## [Task prompt]
Entries follow. Return each line that contains the word "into".

## [The input]
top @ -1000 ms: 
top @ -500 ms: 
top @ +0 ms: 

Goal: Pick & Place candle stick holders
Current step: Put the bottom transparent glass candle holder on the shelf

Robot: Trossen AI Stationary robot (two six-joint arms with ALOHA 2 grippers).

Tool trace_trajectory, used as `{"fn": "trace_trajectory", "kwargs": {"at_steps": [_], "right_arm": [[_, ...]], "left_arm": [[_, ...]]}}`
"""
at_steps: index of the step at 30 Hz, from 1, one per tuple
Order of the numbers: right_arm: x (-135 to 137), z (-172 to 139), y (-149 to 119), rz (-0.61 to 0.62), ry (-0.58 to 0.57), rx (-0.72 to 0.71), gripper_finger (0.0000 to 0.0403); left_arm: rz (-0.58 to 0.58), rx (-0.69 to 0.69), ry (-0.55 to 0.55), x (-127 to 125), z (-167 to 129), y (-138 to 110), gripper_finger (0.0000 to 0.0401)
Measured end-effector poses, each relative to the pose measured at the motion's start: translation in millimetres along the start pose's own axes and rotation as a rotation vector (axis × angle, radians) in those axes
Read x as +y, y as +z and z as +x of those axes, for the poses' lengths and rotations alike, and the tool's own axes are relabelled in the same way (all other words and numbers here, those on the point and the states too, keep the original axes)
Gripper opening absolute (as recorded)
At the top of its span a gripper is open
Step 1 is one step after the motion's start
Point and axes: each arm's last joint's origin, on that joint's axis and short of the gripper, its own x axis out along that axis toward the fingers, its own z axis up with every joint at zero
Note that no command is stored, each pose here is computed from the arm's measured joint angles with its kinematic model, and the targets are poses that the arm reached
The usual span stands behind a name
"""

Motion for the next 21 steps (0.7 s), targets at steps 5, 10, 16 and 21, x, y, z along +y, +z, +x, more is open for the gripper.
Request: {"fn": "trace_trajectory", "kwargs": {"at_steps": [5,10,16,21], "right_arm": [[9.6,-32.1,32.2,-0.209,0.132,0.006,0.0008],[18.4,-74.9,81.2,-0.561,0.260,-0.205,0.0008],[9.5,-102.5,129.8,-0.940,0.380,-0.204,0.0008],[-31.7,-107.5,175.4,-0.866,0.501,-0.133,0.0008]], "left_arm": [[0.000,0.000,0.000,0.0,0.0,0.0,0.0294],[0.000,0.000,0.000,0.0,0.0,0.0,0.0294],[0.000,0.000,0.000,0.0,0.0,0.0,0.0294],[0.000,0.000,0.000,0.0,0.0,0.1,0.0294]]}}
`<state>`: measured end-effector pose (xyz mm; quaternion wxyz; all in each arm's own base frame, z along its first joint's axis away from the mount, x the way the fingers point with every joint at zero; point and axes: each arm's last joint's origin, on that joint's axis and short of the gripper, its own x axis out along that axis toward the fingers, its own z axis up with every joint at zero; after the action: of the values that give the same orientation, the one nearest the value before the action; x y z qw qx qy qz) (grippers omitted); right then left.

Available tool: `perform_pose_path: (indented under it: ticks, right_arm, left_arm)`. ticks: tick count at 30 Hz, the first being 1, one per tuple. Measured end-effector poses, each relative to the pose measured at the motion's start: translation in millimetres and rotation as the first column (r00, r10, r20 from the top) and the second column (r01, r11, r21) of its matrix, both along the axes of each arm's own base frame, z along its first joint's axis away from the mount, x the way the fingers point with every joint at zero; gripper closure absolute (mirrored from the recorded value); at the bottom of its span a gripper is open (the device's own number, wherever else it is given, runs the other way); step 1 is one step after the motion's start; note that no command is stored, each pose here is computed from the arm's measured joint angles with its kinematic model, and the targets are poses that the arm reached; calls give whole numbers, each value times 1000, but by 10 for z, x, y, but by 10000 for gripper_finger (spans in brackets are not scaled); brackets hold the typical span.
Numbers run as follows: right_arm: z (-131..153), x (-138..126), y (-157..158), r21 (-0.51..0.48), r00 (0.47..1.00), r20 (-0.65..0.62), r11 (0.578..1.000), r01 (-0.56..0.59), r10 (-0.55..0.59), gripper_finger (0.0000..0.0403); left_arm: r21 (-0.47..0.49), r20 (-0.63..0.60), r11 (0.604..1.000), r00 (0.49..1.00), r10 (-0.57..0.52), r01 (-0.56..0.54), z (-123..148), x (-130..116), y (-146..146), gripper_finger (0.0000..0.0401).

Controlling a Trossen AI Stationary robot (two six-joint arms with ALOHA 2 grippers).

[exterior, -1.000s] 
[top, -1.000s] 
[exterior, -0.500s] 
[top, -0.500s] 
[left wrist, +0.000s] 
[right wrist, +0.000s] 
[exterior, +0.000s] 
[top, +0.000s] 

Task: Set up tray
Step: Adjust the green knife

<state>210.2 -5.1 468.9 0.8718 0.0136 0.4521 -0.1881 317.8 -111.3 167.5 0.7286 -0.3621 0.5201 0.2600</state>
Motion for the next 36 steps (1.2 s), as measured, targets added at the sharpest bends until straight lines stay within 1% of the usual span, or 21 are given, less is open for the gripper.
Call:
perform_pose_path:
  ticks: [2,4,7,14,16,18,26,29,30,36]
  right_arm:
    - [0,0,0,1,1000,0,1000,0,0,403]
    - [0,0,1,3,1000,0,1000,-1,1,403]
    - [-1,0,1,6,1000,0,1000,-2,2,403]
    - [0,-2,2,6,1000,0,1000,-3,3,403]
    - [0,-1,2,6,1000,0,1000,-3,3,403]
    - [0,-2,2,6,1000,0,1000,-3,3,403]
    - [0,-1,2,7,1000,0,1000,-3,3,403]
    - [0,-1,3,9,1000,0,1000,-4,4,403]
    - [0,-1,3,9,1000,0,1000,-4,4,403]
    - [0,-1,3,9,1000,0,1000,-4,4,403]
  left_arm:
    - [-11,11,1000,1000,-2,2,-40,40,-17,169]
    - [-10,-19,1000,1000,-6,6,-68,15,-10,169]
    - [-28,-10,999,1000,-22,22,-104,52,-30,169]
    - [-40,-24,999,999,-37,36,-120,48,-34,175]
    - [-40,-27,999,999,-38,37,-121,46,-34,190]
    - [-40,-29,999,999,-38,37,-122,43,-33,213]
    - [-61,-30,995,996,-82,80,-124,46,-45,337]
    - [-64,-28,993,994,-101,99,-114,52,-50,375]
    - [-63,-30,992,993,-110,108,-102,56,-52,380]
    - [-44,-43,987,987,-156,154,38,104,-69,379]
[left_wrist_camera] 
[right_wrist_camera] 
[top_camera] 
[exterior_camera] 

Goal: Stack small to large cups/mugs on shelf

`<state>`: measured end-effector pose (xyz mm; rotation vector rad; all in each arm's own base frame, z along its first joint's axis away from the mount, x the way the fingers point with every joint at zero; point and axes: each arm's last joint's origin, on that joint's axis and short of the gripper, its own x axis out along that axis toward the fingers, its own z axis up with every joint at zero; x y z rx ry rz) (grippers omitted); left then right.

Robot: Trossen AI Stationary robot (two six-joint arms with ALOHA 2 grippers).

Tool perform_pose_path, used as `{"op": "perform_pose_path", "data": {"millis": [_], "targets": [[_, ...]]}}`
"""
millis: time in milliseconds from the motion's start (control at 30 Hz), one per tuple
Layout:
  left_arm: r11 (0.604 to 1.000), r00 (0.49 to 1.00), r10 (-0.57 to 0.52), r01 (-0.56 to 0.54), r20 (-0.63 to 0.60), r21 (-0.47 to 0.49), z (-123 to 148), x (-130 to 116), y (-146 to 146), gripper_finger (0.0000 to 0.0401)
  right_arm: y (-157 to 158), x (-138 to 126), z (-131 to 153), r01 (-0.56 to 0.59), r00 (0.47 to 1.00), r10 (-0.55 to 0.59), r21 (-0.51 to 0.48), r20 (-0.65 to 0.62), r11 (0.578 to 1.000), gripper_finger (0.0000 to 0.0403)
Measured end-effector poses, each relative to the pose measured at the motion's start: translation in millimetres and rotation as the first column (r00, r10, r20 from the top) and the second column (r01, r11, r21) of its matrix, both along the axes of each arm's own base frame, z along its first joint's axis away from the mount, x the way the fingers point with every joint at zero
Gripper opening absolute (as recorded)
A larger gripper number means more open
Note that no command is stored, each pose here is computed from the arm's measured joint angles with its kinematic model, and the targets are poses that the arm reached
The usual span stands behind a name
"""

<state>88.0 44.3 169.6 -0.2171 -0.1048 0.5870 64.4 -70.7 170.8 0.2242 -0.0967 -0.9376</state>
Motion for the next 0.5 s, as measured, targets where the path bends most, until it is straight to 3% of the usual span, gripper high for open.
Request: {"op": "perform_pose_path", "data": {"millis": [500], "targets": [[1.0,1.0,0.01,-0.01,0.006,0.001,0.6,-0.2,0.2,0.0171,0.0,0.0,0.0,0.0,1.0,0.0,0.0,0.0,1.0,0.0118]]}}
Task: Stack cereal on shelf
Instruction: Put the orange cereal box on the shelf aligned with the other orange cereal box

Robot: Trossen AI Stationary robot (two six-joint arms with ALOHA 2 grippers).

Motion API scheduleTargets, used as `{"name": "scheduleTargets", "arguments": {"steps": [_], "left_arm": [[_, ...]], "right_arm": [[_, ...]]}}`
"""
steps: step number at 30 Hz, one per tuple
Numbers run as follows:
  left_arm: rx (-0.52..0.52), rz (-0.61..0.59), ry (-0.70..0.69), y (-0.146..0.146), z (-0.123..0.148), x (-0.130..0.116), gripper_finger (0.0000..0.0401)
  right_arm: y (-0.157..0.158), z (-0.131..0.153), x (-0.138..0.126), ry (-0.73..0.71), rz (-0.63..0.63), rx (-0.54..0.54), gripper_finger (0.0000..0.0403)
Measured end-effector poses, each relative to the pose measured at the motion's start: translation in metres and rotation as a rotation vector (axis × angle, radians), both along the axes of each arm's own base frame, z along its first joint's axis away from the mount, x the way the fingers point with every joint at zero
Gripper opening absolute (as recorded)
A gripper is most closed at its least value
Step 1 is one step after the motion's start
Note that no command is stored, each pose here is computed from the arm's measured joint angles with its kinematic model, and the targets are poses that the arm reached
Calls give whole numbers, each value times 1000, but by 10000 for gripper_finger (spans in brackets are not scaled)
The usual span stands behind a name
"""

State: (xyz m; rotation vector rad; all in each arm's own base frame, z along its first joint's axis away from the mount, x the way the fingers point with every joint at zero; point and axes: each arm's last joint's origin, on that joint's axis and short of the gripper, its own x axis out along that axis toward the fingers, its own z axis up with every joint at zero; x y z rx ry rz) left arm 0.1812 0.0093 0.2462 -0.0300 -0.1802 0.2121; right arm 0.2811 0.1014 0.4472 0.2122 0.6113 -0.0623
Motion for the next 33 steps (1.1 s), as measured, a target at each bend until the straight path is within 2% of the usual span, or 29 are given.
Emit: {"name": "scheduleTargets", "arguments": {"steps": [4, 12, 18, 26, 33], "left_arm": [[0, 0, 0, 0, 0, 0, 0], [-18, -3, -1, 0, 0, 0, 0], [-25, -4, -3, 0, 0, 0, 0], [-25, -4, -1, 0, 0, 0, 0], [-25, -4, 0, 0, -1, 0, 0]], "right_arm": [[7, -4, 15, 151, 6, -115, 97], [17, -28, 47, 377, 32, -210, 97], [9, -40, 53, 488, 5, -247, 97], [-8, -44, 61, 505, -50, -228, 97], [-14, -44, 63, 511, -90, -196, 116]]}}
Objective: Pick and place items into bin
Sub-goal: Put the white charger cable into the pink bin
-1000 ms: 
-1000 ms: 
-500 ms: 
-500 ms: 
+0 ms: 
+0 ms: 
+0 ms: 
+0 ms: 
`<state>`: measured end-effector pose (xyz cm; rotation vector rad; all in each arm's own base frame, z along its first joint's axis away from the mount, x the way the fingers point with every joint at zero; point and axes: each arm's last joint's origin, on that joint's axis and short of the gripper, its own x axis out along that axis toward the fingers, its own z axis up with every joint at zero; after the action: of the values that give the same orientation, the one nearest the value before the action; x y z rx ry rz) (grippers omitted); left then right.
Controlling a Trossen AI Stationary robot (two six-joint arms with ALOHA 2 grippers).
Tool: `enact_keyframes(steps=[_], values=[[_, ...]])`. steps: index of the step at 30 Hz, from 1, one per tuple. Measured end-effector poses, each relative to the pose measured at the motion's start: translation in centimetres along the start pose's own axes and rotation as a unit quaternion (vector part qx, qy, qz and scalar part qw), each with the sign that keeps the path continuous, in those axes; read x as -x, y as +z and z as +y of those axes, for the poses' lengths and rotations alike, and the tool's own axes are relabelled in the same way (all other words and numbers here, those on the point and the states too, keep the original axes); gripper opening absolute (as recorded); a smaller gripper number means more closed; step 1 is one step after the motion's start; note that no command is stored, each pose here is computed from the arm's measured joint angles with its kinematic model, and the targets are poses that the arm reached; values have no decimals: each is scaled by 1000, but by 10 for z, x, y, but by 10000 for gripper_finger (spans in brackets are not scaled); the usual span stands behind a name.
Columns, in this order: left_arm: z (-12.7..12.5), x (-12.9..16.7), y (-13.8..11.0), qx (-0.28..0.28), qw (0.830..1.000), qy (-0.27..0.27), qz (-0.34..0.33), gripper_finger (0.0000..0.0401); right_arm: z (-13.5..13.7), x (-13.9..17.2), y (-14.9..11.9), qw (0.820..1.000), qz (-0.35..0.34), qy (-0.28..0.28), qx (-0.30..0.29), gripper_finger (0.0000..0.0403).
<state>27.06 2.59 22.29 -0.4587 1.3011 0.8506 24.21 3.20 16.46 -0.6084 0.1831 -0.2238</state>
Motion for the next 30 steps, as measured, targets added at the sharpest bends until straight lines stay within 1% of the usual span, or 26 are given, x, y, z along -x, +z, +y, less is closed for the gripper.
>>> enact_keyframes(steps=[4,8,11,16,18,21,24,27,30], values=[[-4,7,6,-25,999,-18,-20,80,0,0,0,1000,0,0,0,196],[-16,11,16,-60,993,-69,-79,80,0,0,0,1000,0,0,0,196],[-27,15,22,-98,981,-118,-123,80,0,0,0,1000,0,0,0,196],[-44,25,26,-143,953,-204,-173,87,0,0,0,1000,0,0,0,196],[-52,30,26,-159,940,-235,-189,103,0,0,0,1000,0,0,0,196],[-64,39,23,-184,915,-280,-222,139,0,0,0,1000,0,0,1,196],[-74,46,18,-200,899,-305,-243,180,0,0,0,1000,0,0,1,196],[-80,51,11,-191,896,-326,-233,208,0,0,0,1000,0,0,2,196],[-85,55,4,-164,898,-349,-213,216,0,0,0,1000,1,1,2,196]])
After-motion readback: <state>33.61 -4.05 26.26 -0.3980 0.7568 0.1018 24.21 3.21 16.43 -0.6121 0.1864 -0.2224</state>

## [Result]
Objective: Pick and place items into bin
Sub-goal: Put the white charger cable into the pink bin

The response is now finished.